Have you ever set aside a project long enough to forget which crochet stitches you were using? Do you have an old family heirloom blanket that needs repaired, but you’re not sure what stitch Great Aunt Suzie used? You are in the right place! This post will help you to identify those crochet stitches.
How to Identify a Crochet Stitch
If you crochet long enough, you’ll naturally be able to tell one stitch from another. Basic crochet stitches all have unique attributes that, with practice, make them easily discernible from one another. Note that this information is not intended to encourage anything nefarious (such as deciphering a paid pattern, etc) but rather to further the understanding of crochet and to grow your skills as a crocheter.
In these examples, all swatches were made with the same yarn, Dishie cotton, and the same hook size.

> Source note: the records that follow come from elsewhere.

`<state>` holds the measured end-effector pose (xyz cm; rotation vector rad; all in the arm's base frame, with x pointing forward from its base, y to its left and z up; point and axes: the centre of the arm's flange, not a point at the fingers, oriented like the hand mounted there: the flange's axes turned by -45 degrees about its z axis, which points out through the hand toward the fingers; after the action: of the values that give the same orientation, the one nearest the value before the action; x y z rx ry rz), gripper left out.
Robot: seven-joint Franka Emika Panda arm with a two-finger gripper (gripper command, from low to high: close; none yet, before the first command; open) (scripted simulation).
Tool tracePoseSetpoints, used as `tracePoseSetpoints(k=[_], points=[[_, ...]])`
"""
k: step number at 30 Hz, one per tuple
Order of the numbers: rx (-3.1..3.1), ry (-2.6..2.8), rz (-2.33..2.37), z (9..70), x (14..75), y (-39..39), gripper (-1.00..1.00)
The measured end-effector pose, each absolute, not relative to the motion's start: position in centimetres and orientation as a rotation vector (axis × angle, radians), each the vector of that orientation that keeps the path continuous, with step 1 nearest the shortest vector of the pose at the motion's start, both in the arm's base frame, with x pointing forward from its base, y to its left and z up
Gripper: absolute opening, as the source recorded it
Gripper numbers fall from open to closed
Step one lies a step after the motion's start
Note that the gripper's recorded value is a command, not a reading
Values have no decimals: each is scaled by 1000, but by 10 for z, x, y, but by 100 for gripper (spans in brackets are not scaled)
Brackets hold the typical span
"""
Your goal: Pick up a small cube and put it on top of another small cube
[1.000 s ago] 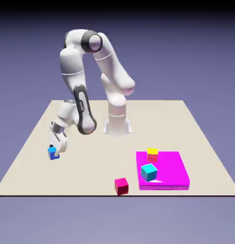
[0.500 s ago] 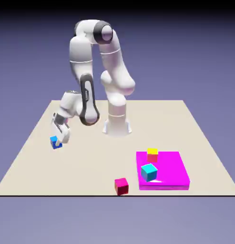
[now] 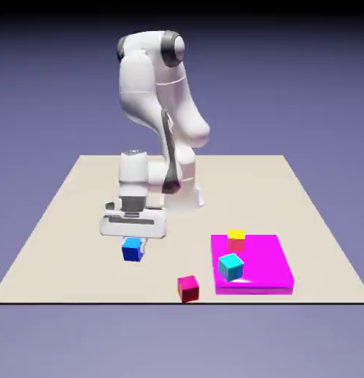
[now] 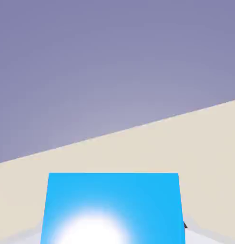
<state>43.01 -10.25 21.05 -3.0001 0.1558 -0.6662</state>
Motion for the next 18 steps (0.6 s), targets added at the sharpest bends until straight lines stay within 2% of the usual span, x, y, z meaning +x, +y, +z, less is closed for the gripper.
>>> tracePoseSetpoints(k=[8,18], points=[[-2966,-465,-663,232,461,0,-100],[-2942,-439,-665,200,473,5,-100]])
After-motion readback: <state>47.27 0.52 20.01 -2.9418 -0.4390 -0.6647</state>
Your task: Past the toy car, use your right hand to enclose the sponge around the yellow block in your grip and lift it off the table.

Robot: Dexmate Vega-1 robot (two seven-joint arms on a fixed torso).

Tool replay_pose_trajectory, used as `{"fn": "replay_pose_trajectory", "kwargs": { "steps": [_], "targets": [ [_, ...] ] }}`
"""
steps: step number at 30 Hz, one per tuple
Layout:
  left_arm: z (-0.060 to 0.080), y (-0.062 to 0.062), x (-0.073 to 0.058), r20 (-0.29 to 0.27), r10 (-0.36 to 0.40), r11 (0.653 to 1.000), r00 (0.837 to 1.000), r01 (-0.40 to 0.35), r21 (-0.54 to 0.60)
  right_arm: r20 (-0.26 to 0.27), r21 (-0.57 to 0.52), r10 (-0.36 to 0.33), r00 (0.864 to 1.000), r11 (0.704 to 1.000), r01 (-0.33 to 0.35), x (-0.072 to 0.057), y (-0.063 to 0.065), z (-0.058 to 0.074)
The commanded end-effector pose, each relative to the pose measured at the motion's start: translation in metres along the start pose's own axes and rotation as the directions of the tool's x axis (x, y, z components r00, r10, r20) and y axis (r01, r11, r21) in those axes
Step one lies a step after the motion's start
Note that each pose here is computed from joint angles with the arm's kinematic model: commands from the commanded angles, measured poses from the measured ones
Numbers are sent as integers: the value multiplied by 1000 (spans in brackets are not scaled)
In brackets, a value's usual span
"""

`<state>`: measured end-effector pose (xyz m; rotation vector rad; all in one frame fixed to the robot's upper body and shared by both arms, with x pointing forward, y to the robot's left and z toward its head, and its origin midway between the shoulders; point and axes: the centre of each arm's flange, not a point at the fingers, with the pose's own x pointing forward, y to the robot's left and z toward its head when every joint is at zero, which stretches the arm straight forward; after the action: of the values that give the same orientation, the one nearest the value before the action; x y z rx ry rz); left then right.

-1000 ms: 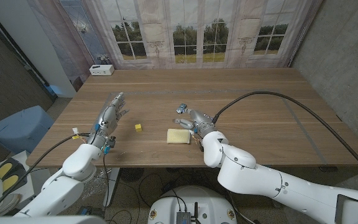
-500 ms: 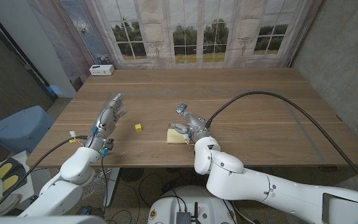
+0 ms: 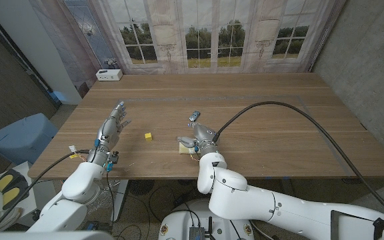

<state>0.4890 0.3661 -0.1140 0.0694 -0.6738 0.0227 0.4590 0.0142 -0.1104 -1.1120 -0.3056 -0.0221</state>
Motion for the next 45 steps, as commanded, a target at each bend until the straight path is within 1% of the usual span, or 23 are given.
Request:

All swatches are 24 stitches wide and all are 20 rows tall. (Yes, all of them.) The white swatch was made using single crochet, the blue swatch was made using half double crochet, and the yellow swatch was made using double crochet.
As you can see, single crochet stitches are much tighter and shorter than the half double crochet stitches, and much, MUCH shorter than the double crochet. This is why some items such as amigurumi and straps (like the straps on the Egg-cellent Apron) are made using single crochet.
It creates a much more dense, sturdy fabric that does not stretch as easily or have as many holes as half double or double crochet. This is also why a project using single crochet takes so much longer to work up than a project made using double crochet.
The lines above indicate two rows of each stitch… for me the double crochet stitches are literally twice as tall as the single crochet – and then just a smidge taller than that, even!
Double crochet stitches are taller and thus produce a more airy fabric than that made using single crochet. It is the height of the double (and taller stitches yet including the Treble, and Double Treble, etc.) crochet stitches that create the holes. See how much more open the yellow fabric is than the white? I switched backgrounds here so that the holes are more apparent:
Now let’s take a look at each individual swatch…
In single crochet you have just one “V” on the front of the stitch with no horizontal bars. This “V” is called the “base” of the stitch. The single crochet is a very short stitch – but not the shortest! That award goes to the slip stitch (which thankfully is rarely used in patterns other than to connect two stitches or two pieces).
Half Double Crochet
In half double crochet you have the one “V” on the front of the stitch (the base) with one horizontal bar above it. Because you are wrapping the hook one time, there is that visible line that adds height to the stitch.
In the double crochet stitch you have the one “V” on the front of the stitch with the same horizontal bar as seen in the half double above, but with another bit coming out of that. The one horizontal bar means that you wrapped the hook one time and the second “V” (up top) is the second yarn over and pull through – the one that completes the double crochet stitch. That one extra yarn over at the end adds significant height to the stitch!
Isn’t it interesting to understand why things are the way they are, especially when it pertains to crochet? I hope these tips on identifying crochet stitches helps you on your quest for crochet glory!